Problem: In the records below, find the line that contains "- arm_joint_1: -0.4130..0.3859" and the line that contains "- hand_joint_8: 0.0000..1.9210", then retype exactly those two lines and every line between them.

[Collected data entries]
++++
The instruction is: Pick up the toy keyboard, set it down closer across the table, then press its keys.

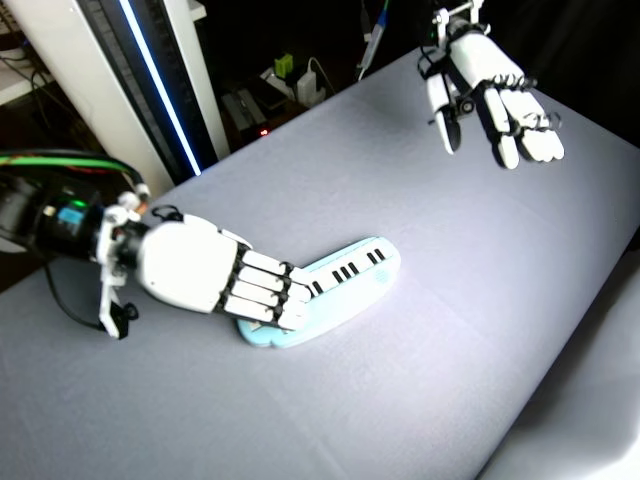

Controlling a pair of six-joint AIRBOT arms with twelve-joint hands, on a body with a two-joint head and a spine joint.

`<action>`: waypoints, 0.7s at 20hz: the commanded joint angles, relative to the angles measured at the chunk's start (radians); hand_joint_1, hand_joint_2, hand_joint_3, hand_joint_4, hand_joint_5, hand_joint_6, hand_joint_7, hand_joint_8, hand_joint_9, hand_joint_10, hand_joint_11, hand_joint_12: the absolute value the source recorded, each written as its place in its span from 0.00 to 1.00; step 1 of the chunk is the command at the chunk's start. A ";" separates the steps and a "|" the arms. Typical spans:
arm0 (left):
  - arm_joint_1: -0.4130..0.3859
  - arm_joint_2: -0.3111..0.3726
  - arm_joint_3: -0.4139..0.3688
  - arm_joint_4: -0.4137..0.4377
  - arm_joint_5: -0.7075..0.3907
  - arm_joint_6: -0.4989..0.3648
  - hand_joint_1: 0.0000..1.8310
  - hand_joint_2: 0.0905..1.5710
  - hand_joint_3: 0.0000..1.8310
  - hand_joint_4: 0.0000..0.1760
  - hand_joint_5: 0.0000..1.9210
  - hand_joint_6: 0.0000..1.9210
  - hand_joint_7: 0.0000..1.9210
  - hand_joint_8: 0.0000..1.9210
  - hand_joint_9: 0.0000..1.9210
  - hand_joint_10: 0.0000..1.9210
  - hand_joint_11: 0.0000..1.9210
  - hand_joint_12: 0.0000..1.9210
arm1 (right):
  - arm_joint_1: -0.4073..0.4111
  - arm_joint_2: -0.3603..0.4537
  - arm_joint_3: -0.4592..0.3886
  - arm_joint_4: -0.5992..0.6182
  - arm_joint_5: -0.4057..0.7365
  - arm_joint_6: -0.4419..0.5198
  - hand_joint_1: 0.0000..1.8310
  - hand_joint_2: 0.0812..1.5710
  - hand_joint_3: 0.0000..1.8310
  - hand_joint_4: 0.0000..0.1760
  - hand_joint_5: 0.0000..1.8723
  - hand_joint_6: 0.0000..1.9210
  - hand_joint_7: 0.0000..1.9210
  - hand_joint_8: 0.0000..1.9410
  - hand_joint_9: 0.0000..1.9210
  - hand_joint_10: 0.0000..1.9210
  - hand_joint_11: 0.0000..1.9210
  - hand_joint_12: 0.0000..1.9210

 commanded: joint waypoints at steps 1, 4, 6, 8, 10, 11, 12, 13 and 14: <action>-0.008 0.009 -0.005 -0.009 -0.149 0.002 0.45 0.89 0.00 0.00 0.07 0.00 0.00 0.00 0.00 0.00 0.00 0.00 | 0.010 0.004 0.007 0.008 0.090 -0.008 0.01 0.86 0.00 0.00 0.24 0.02 0.00 0.00 0.00 0.00 0.00 0.00; 0.000 0.014 -0.011 -0.009 -0.161 0.002 0.43 0.90 0.00 0.00 0.06 0.00 0.00 0.00 0.00 0.00 0.00 0.00 | 0.010 0.007 0.005 0.013 0.095 -0.011 0.00 0.85 0.00 0.00 0.32 0.01 0.04 0.00 0.00 0.00 0.00 0.00; 0.006 0.018 -0.015 -0.011 -0.170 0.002 0.42 0.90 0.00 0.00 0.07 0.00 0.00 0.00 0.00 0.00 0.00 0.00 | 0.010 0.041 -0.017 0.014 0.132 -0.011 0.00 0.86 0.00 0.00 0.08 0.00 0.01 0.00 0.00 0.00 0.00 0.00; 0.008 0.021 -0.016 -0.014 -0.174 0.002 0.42 0.90 0.00 0.03 0.07 0.00 0.00 0.00 0.00 0.00 0.00 0.00 | 0.010 0.081 -0.046 0.020 0.188 -0.011 0.00 0.87 0.01 0.07 0.00 0.00 0.00 0.00 0.00 0.00 0.00 0.00; 0.011 0.021 -0.017 -0.017 -0.177 0.002 0.43 0.90 0.00 0.13 0.07 0.00 0.00 0.00 0.00 0.00 0.00 0.00 | 0.009 0.100 -0.062 0.023 0.212 -0.011 0.00 0.87 0.01 0.00 0.00 0.00 0.00 0.00 0.00 0.00 0.00 0.00; 0.014 0.022 -0.018 -0.020 -0.180 0.002 0.43 0.89 0.00 0.15 0.07 0.00 0.00 0.00 0.00 0.00 0.00 0.00 | 0.006 0.109 -0.070 0.023 0.215 -0.011 0.00 0.88 0.01 0.00 0.00 0.00 0.00 0.00 0.00 0.00 0.00 0.00; 0.016 0.023 -0.019 -0.021 -0.181 0.002 0.44 0.89 0.00 0.12 0.07 0.00 0.00 0.00 0.00 0.00 0.00 0.00 | 0.000 0.112 -0.072 0.023 0.213 -0.011 0.00 0.88 0.01 0.00 0.00 0.00 0.00 0.00 0.00 0.00 0.00 0.00; 0.016 0.023 -0.019 -0.022 -0.181 0.002 0.44 0.89 0.00 0.06 0.07 0.00 0.00 0.00 0.00 0.00 0.00 0.00 | -0.010 0.112 -0.072 0.026 0.202 -0.011 0.01 0.89 0.01 0.00 0.00 0.00 0.00 0.00 0.00 0.00 0.00 0.00; 0.016 0.023 -0.019 -0.022 -0.181 0.002 0.44 0.89 0.00 0.05 0.07 0.00 0.00 0.00 0.00 0.00 0.00 0.00 | -0.017 0.110 -0.069 0.033 0.193 -0.011 0.01 0.88 0.00 0.00 0.01 0.00 0.00 0.00 0.00 0.00 0.00 0.00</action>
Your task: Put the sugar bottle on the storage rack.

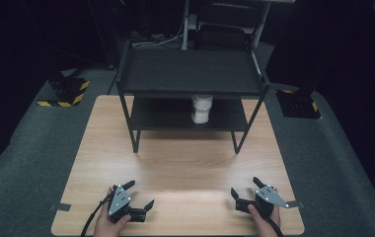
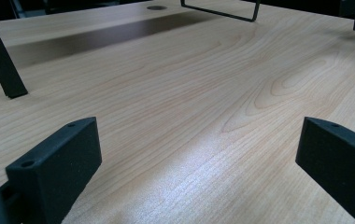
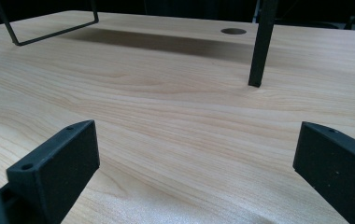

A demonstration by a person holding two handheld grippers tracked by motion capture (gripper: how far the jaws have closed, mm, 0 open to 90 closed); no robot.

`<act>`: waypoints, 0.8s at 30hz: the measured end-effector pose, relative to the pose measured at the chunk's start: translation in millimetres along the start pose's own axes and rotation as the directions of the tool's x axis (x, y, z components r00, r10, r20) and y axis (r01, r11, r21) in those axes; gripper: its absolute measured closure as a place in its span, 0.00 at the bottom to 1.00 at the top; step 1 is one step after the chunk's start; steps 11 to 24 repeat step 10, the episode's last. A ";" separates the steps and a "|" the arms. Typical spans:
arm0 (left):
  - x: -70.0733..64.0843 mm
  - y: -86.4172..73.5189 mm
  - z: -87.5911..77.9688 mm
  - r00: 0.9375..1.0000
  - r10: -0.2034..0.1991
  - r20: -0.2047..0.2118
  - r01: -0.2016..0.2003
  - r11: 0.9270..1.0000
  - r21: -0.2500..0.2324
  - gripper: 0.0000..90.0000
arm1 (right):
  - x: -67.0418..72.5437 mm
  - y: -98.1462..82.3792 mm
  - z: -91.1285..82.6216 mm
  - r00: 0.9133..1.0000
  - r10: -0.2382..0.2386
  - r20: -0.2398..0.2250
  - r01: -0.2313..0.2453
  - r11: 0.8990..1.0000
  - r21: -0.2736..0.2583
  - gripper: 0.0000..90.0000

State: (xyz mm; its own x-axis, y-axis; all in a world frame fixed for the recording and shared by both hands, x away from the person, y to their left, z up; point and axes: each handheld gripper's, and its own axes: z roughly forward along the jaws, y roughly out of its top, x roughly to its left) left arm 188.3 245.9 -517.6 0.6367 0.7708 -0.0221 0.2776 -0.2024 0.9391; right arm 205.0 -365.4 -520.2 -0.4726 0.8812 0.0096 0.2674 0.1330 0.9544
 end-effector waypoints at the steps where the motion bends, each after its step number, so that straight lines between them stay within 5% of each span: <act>1: 1.4 1.3 0.5 1.000 0.001 0.006 -0.001 1.000 0.007 0.01 | 0.7 -0.5 -0.4 1.000 0.000 0.002 0.000 1.000 -0.002 0.00; 9: 5.6 12.9 8.1 0.999 -0.016 0.028 0.014 0.998 0.068 0.01 | 2.6 -4.4 -2.7 1.000 -0.016 0.012 0.016 1.000 -0.022 0.00; 24: 5.8 12.9 8.1 0.999 -0.016 0.029 0.014 0.998 0.068 0.01 | 3.1 -5.0 -3.1 1.000 -0.021 0.012 0.021 0.999 -0.024 0.00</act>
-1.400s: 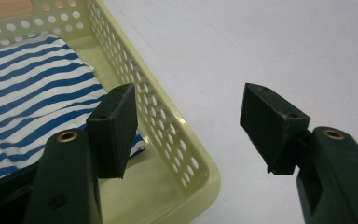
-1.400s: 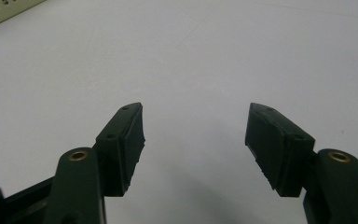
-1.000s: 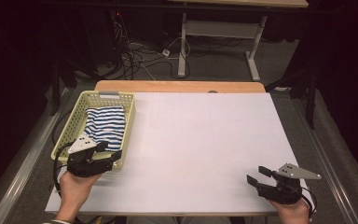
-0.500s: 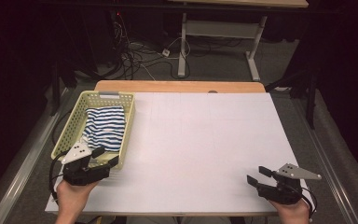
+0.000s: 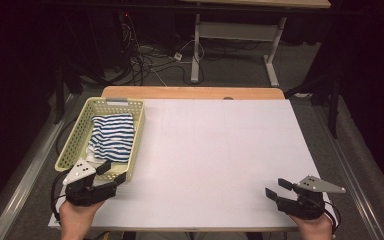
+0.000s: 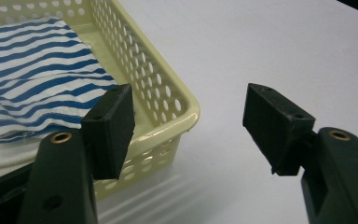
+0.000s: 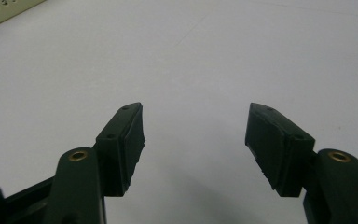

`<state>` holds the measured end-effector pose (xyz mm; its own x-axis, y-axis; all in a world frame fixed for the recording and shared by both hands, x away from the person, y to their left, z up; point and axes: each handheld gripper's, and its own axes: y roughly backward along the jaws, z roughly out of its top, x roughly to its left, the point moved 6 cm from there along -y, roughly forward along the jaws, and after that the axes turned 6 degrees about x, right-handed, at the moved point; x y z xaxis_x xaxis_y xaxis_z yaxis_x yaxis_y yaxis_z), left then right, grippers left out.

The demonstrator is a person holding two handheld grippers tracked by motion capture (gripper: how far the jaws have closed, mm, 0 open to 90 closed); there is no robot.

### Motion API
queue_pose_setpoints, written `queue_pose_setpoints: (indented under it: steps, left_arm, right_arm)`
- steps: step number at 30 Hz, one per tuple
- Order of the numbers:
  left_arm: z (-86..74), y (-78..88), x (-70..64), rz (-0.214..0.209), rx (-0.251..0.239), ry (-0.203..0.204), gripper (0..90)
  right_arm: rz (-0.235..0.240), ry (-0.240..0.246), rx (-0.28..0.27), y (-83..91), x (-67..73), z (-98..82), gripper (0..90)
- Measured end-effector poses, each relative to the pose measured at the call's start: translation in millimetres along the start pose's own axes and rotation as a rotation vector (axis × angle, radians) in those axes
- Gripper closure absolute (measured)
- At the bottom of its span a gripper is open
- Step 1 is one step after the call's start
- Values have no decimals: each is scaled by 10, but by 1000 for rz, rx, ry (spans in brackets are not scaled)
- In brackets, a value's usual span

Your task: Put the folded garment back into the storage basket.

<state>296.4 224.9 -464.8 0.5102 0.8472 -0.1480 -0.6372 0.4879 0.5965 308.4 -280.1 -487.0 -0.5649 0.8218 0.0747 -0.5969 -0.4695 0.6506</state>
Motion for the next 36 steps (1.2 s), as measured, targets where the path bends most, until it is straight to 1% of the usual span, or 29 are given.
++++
Task answer:
  - arm_joint_1: -0.4130..0.3859
  - arm_joint_2: -0.3111..0.3726
  - arm_joint_3: -0.4139..0.3688
  - arm_joint_4: -0.4137..0.4377
  - arm_joint_5: -0.7075..0.3907
  - arm_joint_6: -0.4989..0.3648
  - hand_joint_1: 0.0000..1.8310
  - hand_joint_2: 0.0905..1.5710
  - hand_joint_3: 0.0000..1.8310
  - hand_joint_4: 0.0000..0.1760
  - hand_joint_5: 0.0000..1.9210
  - hand_joint_6: 0.0000..1.9210
  - hand_joint_7: 0.0000..1.9210
  - hand_joint_8: 0.0000..1.9210

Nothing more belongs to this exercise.